**ACTIVITY:** In the data below, which lines hold the word "chair"? Copy them.
_ _ _ _ _
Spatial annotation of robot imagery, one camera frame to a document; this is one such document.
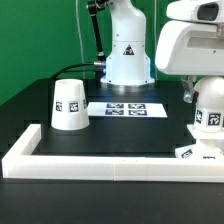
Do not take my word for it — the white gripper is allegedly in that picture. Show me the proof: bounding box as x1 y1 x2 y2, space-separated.
155 21 224 103

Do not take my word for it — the white lamp bulb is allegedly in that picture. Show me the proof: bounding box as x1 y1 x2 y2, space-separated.
194 77 224 133

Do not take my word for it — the white lamp base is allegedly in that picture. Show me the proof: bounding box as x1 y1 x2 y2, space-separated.
175 124 224 159

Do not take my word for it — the white lamp shade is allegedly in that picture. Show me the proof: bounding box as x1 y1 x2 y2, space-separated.
51 79 89 131

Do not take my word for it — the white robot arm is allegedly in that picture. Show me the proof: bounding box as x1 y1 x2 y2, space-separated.
101 0 224 102

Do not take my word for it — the white marker sheet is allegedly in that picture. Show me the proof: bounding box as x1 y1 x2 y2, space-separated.
88 102 167 118

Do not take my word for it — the white U-shaped fence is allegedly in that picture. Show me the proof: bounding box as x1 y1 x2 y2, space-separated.
2 124 224 183

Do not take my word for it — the black cable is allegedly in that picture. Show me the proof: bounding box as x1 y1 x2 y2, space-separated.
49 61 108 81

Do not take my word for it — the thin white cable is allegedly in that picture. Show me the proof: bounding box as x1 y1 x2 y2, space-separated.
75 0 86 80

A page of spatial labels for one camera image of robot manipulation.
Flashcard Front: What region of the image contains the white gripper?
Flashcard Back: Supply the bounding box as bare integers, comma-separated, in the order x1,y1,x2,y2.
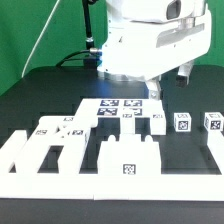
103,7,212,100

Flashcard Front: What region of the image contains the white chair seat part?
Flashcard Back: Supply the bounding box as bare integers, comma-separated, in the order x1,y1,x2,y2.
97,134,161,177

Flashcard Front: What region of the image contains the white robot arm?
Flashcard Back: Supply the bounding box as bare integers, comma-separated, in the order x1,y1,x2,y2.
98,0,212,100

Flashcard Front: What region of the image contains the white chair back part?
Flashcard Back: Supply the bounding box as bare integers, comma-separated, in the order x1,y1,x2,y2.
15,116,98,176

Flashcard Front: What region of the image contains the white bar part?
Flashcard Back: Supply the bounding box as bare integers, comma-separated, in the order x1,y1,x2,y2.
0,130,27,175

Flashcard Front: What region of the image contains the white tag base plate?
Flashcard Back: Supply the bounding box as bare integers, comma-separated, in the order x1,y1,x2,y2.
76,98,165,118

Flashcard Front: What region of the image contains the black cable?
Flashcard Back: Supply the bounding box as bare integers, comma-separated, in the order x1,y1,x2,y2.
55,0,101,68

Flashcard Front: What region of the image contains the white front fence wall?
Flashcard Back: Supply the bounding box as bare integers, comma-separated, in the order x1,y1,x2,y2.
0,173,224,201

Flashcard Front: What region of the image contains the white cable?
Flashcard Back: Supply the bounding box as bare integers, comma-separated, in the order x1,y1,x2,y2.
21,0,63,78
_ _ _ _ _
**ANSWER FOR THIS EXERCISE:**
Flashcard Front: What region of the image contains the white chair seat part?
Flashcard Front: What region of the image contains the white chair back part?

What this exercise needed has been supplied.